→ HOW TO COMPLETE THIS TASK
Every entry that follows is to be duplicated exactly.

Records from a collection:
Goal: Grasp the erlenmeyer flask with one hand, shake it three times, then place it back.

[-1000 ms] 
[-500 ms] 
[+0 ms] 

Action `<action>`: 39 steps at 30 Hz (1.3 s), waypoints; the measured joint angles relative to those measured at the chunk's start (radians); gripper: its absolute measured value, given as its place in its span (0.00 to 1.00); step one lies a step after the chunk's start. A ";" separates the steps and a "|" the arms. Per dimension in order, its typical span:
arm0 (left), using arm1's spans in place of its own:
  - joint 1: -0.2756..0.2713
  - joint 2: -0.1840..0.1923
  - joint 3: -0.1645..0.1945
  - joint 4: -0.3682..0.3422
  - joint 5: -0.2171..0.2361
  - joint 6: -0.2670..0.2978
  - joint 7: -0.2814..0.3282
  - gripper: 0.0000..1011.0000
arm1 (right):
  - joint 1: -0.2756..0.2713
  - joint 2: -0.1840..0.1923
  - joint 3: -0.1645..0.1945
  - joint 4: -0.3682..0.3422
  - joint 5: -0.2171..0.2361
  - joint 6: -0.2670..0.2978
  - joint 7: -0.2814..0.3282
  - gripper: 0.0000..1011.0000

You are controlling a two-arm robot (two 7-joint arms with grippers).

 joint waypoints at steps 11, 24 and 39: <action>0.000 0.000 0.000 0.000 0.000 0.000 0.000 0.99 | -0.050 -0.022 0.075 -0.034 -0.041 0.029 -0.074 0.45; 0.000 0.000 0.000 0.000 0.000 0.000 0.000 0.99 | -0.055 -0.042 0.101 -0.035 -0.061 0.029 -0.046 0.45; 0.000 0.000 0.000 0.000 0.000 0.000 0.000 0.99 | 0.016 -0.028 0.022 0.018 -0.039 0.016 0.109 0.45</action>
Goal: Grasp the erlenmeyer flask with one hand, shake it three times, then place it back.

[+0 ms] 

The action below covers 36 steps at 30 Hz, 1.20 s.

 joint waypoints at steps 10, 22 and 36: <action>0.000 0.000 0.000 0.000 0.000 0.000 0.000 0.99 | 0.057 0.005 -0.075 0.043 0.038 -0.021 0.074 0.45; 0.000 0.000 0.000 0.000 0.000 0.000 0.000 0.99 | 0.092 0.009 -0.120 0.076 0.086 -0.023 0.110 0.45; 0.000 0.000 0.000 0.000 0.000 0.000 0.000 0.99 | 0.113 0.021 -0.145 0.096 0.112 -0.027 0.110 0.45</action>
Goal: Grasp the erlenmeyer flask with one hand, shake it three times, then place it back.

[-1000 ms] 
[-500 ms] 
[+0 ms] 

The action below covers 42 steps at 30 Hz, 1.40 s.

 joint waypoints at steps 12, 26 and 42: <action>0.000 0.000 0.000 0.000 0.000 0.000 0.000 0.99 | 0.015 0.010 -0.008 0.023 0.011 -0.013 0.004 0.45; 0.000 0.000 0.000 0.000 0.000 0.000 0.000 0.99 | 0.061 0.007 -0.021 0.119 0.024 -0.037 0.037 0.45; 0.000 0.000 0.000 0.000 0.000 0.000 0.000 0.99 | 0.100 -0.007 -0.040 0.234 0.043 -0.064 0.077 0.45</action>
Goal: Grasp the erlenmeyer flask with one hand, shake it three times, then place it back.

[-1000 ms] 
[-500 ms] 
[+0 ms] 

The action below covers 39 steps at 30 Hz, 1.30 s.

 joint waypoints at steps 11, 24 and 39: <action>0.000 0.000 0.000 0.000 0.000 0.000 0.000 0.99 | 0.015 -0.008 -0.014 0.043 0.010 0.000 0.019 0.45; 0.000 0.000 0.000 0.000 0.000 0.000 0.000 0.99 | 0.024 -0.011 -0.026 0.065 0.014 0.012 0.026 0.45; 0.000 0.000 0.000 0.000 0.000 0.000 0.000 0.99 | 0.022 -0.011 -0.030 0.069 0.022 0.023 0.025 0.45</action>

→ EXERCISE RESULT
Goal: Grasp the erlenmeyer flask with one hand, shake it three times, then place it back.

[-1000 ms] 
[-500 ms] 
[+0 ms] 

Action `<action>`: 39 steps at 30 Hz (1.3 s), waypoints; the measured joint angles relative to those measured at the chunk's start (radians); gripper: its absolute measured value, given as its place in its span (0.00 to 1.00); step one lies a step after the chunk's start. A ";" separates the steps and a "|" the arms. Per dimension in order, its typical span:
arm0 (left), using arm1's spans in place of its own:
  - joint 1: -0.2756..0.2713
  - joint 2: -0.1840..0.1923
  - joint 3: -0.1645..0.1945
  - joint 4: -0.3682..0.3422
  - joint 5: -0.2171..0.2361
  - joint 6: -0.2670..0.2978
  - joint 7: -0.2814..0.3282
  - gripper: 0.0000..1011.0000
arm1 (right):
  - joint 1: -0.2756..0.2713
  - joint 2: -0.1840..0.1923
  - joint 3: -0.1645..0.1945
  - joint 4: -0.3682..0.3422
  - joint 5: -0.2171..0.2361
  - joint 6: -0.2670..0.2978
  - joint 7: -0.2814..0.3282
  - gripper: 0.0000..1011.0000

You are controlling a two-arm robot (two 7-joint arms with grippers).

 joint waypoints at steps 11, 24 and 39: <action>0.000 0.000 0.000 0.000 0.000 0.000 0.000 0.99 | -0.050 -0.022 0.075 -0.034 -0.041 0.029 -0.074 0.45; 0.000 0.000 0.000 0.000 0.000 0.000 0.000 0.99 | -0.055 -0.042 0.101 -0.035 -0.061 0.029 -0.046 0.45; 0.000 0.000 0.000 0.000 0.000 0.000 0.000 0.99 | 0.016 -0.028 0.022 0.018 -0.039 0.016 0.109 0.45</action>
Goal: Grasp the erlenmeyer flask with one hand, shake it three times, then place it back.

[+0 ms] 

The action below covers 36 steps at 30 Hz, 1.20 s.

 joint waypoints at steps 10, 22 and 36: <action>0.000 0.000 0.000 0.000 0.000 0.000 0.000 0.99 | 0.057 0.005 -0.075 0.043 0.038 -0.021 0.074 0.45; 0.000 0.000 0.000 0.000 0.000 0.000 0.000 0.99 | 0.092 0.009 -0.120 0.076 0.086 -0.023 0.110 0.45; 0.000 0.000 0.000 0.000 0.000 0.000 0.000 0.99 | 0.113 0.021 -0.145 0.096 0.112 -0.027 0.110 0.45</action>
Goal: Grasp the erlenmeyer flask with one hand, shake it three times, then place it back.

[-1000 ms] 
[-500 ms] 
[+0 ms] 

The action below covers 42 steps at 30 Hz, 1.40 s.

 joint waypoints at steps 12, 26 and 42: <action>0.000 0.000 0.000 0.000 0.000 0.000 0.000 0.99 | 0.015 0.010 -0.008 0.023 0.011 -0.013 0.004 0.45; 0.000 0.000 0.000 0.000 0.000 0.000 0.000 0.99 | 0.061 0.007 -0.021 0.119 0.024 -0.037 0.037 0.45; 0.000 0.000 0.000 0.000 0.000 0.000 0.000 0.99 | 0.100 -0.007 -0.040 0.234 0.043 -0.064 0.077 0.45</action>
Goal: Grasp the erlenmeyer flask with one hand, shake it three times, then place it back.

[-1000 ms] 
[-500 ms] 
[+0 ms] 

The action below covers 39 steps at 30 Hz, 1.30 s.

 joint waypoints at steps 11, 24 and 39: <action>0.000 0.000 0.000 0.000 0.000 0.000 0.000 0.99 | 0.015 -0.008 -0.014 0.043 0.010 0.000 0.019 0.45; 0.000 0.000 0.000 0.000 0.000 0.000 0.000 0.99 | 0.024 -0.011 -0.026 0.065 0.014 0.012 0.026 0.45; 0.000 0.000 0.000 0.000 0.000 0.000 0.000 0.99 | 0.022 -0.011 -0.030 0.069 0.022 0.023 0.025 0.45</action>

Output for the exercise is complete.